All of this suggests that boycotts might work, albeit slowly. After all, they seem to have gotten the legislature’s attention. Maybe more economic pain could get their attention better (though they turned down Medicaid expansion, which is a whole big pile of free money and some 30-40,000 jobs, so they seem indifferent to economic pain). But here’s the thing: North Carolina is so gerrymandered that, as a report on Common Cause noted, “about 90 percent of the legislators that voted for the bill either face no challengers in their elections this fall or won their last election by more than 10 percentage points. In North Carolina, both parties have embraced gerrymandering—the drawing of election districts for partisan advantage—to such a degree that most incumbents face no challenge. For many, re-filing is effectively the same as being re-elected.” McCrory may crash and burn on HB2, but to actually get some entity other than a Federal Court to put the law out of its misery is going to take a huge, wave election. It’s not at all clear that such a thing is coming. At the moment, the GOP enjoys veto-proof majorities in both chambers of the legislature, and has used those majorities to steamroll the GOP governor on the rare occasions he stood up to them.
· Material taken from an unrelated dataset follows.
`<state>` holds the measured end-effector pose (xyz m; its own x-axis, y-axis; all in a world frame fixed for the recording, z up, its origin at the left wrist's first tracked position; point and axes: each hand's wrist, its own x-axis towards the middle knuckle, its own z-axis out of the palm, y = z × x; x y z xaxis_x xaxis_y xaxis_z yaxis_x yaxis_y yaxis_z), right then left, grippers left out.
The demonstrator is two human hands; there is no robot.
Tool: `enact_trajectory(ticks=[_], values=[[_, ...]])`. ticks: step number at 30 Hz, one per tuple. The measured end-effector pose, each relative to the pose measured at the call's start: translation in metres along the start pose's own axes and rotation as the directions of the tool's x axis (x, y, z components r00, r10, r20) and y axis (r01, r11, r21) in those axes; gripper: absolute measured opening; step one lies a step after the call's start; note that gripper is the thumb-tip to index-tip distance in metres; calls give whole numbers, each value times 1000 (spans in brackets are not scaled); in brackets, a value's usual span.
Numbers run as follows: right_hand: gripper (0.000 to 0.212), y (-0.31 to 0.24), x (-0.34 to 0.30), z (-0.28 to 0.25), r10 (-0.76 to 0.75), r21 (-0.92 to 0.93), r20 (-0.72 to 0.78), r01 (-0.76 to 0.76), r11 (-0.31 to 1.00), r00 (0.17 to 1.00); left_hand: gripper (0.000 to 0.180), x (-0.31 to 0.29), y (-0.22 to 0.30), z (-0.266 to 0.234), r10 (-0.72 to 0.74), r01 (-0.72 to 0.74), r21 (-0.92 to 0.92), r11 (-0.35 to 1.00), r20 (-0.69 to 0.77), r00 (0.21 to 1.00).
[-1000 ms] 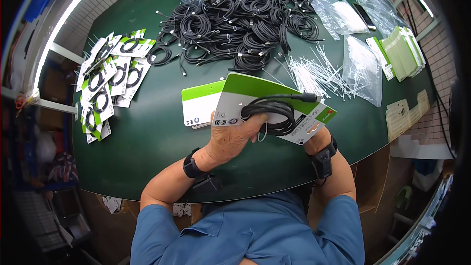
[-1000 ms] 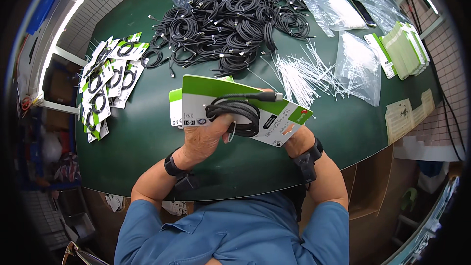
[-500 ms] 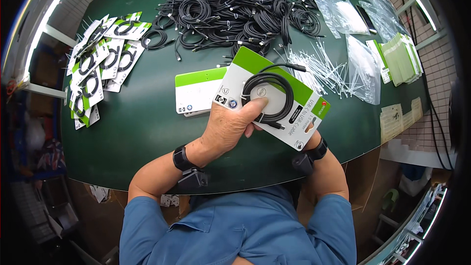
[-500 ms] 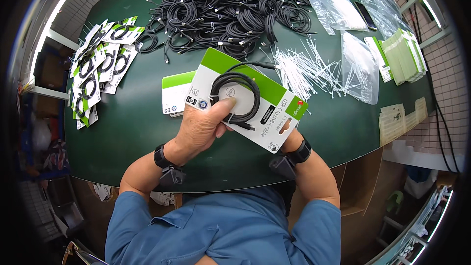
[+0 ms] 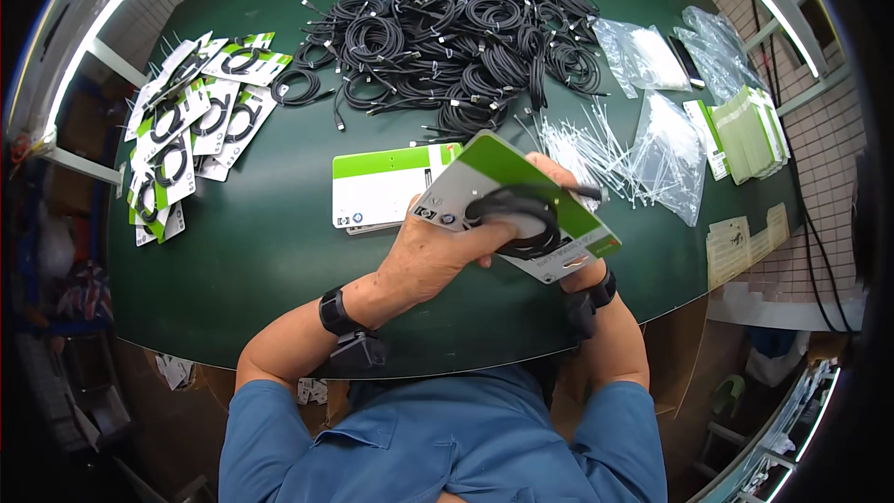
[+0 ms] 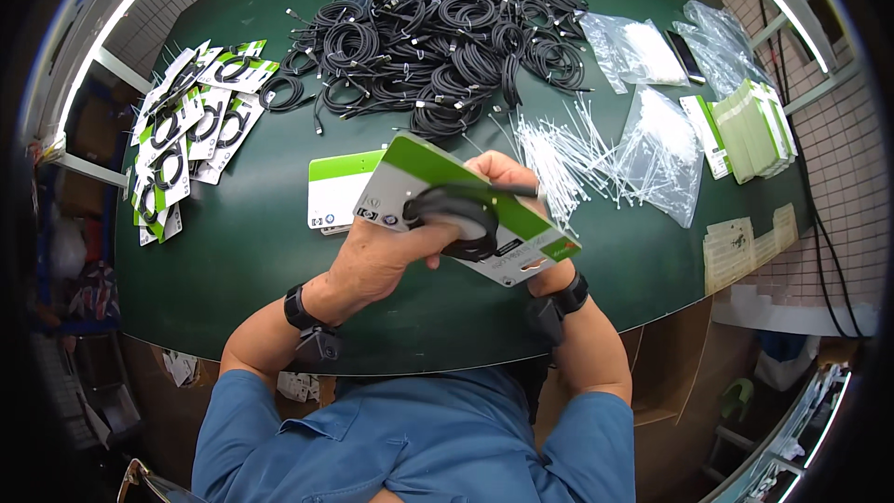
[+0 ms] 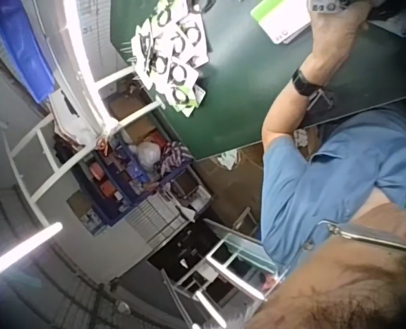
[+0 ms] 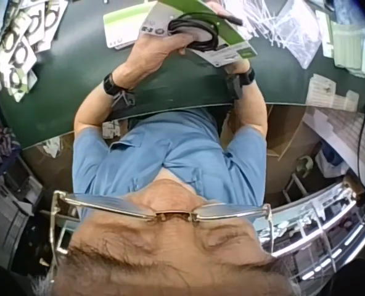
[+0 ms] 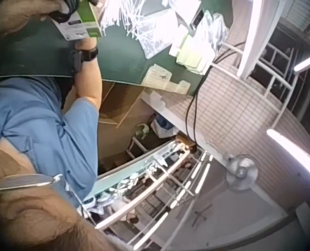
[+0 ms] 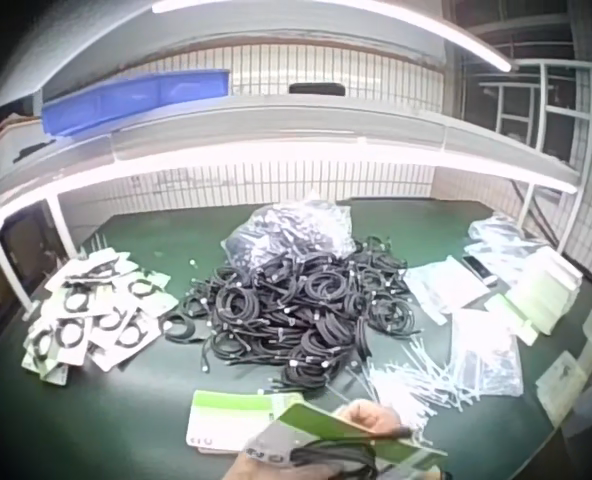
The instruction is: Packaging coiled cables into retail display cards and preparing them for shipping.
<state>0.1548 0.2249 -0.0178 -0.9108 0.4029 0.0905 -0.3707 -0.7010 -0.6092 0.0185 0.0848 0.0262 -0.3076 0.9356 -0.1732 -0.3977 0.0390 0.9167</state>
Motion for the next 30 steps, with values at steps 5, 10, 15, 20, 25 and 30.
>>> enact_trajectory(ticks=[5, 10, 15, 20, 25, 30], values=[[10, -21, 7, 0, -136, -556, -39, 92, 826, 990, 16, 17, -15, -33, 301, -414, 342, 844, 336, 892], [12, -28, -1, 17, -112, -475, 21, 109, 873, 993, 14, 14, -15, -26, 358, -424, 211, 881, 290, 888], [4, -32, 2, 5, -172, -486, 165, 232, 842, 971, 16, 17, -27, -30, 378, -399, 137, 906, 156, 912], [14, -34, 0, 30, -407, -335, -48, 369, 867, 912, 28, 20, -17, -32, 283, -288, -73, 955, -76, 956], [22, -22, -1, 18, -490, -866, 141, 347, 360, 860, 46, 17, -13, -33, 112, -141, -199, 970, -152, 982], [24, -27, -6, 20, -540, -937, 33, 214, 276, 841, 52, 21, 25, -22, 342, -377, -103, 920, -255, 904]])
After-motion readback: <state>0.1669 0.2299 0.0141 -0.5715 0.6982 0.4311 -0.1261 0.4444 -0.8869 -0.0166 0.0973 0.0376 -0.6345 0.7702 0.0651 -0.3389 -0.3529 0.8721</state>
This is a long story about a terrible law the passage of which deserves the widespread moral condemnation it has received. A boycott to express moral outrage is fully justified in the abstract. On the other hand, such a boycott would also damage those who oppose the law – both academics and, it turns out, a plurality (and near majority) of the state’s population. Maybe that sort of damage is worth it, given how outrageous the law is. Non-expressive (for lack of a better term) justifications for a boycott are a lot harder. The normal argument in such a case is that the aggregation of one more boycott won’t make a difference, or that nobody cares what academics think. Those may both be true: if the legislature doesn’t care about the condemnation of a whole bunch of Fortune 500 companies, they would probably even prefer that liberal professors not visit. Indeed, early in his term, McCrory (who got a liberal arts education) joked on the radio with William Bennett (who has a PhD in philosophy from Texas) that nobody needs liberal arts or PhD’s in philosophy from public universities.
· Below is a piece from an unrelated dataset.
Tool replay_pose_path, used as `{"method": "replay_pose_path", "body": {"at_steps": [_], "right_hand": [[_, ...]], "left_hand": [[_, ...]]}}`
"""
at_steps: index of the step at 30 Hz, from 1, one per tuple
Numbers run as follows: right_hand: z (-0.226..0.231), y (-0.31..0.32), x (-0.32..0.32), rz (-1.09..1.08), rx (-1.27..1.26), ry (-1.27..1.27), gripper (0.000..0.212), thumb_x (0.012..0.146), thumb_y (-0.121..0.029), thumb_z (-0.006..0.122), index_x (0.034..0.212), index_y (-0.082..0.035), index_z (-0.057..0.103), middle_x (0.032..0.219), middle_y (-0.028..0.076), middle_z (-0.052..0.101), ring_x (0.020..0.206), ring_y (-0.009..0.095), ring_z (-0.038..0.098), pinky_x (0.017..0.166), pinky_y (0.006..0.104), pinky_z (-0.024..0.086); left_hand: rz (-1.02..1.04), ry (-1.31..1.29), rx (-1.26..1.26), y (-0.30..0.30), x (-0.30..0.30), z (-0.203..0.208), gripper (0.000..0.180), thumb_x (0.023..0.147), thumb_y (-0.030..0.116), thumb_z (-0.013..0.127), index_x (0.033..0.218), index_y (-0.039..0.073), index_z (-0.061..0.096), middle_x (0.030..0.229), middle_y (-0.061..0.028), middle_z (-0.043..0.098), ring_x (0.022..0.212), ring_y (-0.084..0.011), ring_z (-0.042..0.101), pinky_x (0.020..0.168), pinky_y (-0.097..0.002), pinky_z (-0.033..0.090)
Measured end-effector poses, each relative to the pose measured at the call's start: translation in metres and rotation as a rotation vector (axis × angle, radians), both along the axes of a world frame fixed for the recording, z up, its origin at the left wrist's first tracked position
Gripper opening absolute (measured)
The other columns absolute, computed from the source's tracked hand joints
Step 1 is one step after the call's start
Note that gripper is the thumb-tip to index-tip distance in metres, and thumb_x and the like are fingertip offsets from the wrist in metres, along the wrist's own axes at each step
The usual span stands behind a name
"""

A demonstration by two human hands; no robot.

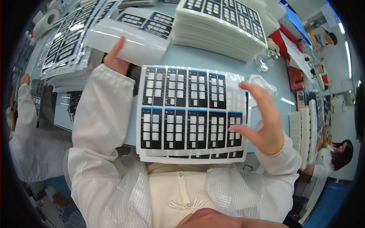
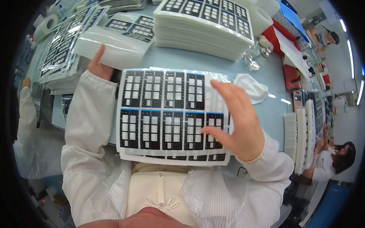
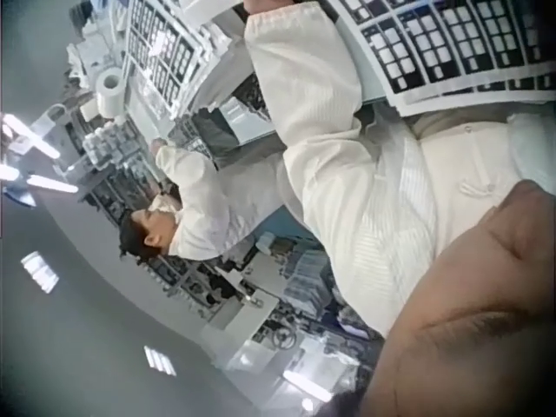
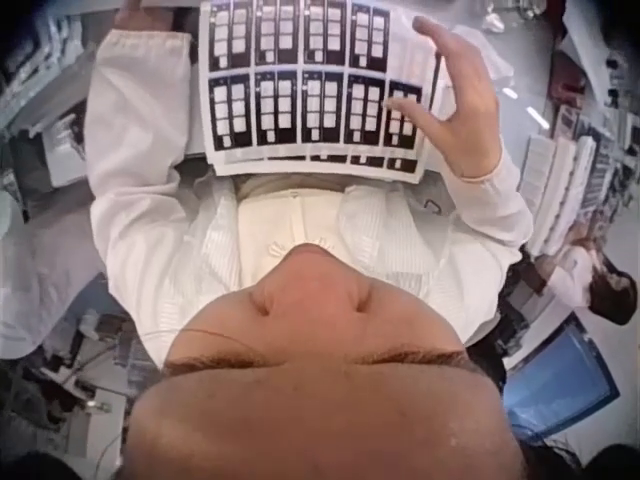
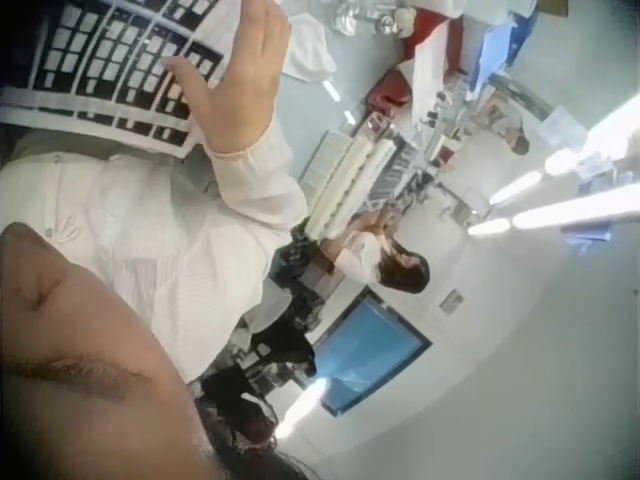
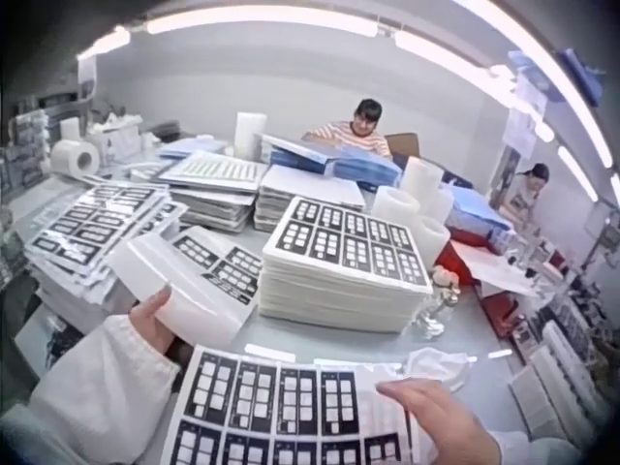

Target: Inspecting and handling sheets of small electronic or plastic components at a factory workstation.

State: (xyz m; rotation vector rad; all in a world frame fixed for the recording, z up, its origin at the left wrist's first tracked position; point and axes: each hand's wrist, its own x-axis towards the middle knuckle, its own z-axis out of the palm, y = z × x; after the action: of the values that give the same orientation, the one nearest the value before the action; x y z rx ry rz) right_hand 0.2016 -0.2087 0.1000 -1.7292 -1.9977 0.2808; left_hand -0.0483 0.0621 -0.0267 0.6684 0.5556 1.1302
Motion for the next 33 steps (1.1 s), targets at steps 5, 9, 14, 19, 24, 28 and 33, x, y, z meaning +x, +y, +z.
{"method": "replay_pose_path", "body": {"at_steps": [5, 9, 14, 19, 24, 28, 33], "right_hand": [[0.01, 0.071, -0.001, 0.166, 0.13, -0.09, 0.052, 0.071, -0.009, 0.072, 0.119, -0.001, 0.053, 0.116, 0.017, 0.056, 0.107, 0.032, 0.055, 0.09, 0.0341, 0.043], [-0.016, 0.145, -0.01, 0.24, 0.244, -0.134, 0.044, 0.073, -0.001, 0.066, 0.115, -0.003, 0.055, 0.115, 0.014, 0.056, 0.107, 0.032, 0.055, 0.09, 0.036, 0.045], [-0.039, 0.22, -0.028, 0.261, 0.299, -0.293, 0.049, 0.071, 0.006, 0.064, 0.118, -0.006, 0.052, 0.119, 0.012, 0.053, 0.108, 0.029, 0.054, 0.091, 0.0356, 0.045], [-0.046, 0.249, -0.043, 0.327, 0.3, -0.475, 0.08, 0.063, 0.01, 0.069, 0.133, -0.013, 0.037, 0.133, 0.007, 0.044, 0.119, 0.025, 0.046, 0.096, 0.032, 0.045], [-0.057, 0.263, -0.046, 0.347, 0.39, -0.561, 0.094, 0.056, 0.004, 0.076, 0.137, -0.012, 0.031, 0.136, 0.006, 0.041, 0.121, 0.024, 0.044, 0.096, 0.0302, 0.046], [-0.062, 0.272, -0.043, 0.419, 0.342, -0.499, 0.098, 0.054, 0.002, 0.078, 0.137, -0.012, 0.029, 0.135, 0.007, 0.041, 0.121, 0.025, 0.045, 0.096, 0.0318, 0.046], [-0.061, 0.27, -0.039, 0.454, 0.254, -0.37, 0.098, 0.051, 0.0, 0.08, 0.134, -0.012, 0.03, 0.134, 0.01, 0.042, 0.121, 0.028, 0.045, 0.097, 0.0358, 0.044]], "left_hand": [[-0.012, 0.22, 0.042, -0.009, 0.003, -0.004, 0.049, 0.079, 0.008, 0.067, 0.123, -0.003, 0.046, 0.113, -0.0153, 0.058, 0.109, -0.0276, 0.055, 0.095, -0.0389, 0.043], [0.009, 0.36, -0.065, -0.012, 0.008, 0.009, 0.051, 0.079, 0.0, 0.063, 0.125, -0.005, 0.043, 0.112, -0.0187, 0.057, 0.105, -0.0311, 0.056, 0.093, -0.0401, 0.046], [0.014, 0.339, -0.048, -0.016, 0.004, 0.011, 0.046, 0.077, -0.005, 0.06, 0.121, -0.007, 0.046, 0.113, -0.0194, 0.057, 0.103, -0.0322, 0.058, 0.092, -0.0418, 0.046], [-0.118, 0.193, -0.039, -0.015, -0.008, 0.015, 0.046, 0.077, -0.004, 0.055, 0.121, -0.009, 0.046, 0.114, -0.0204, 0.056, 0.106, -0.0333, 0.056, 0.095, -0.0428, 0.044], [-0.159, 0.148, -0.052, -0.012, -0.006, 0.013, 0.051, 0.08, 0.004, 0.049, 0.128, -0.008, 0.038, 0.121, -0.0207, 0.052, 0.112, -0.0341, 0.052, 0.098, -0.0442, 0.04], [-0.23, 0.006, -0.105, -0.004, -0.011, 0.01, 0.052, 0.079, 0.007, 0.047, 0.128, -0.007, 0.037, 0.123, -0.0208, 0.05, 0.114, -0.0334, 0.051, 0.099, -0.0447, 0.04], [-0.183, -0.064, -0.098, -0.005, -0.01, 0.012, 0.053, 0.079, 0.01, 0.045, 0.129, -0.007, 0.037, 0.125, -0.0214, 0.049, 0.115, -0.0334, 0.05, 0.099, -0.0461, 0.039]]}}
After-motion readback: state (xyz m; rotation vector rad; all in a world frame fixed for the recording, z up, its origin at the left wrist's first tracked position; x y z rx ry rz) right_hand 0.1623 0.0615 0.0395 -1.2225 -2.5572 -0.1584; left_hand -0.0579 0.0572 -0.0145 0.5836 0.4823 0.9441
But HB2 puts another problem squarely on the table: it will be virtually impossible for a boycott to achieve anything, because the democratic process in North Carolina is thoroughly broken. I get the impression this is true in many states. HB2 may get us a new governor. But without a lot of help from other, exogenous factors, it won’t get us a new legislature. HB2 is going to be overturned in the federal courts, I assume. If it makes it to the Supreme Court – well, I return you to your regularly scheduled programming about today’s implosion at the Trump Tower. But a boycott, academic or otherwise, won’t be relevant to any of that.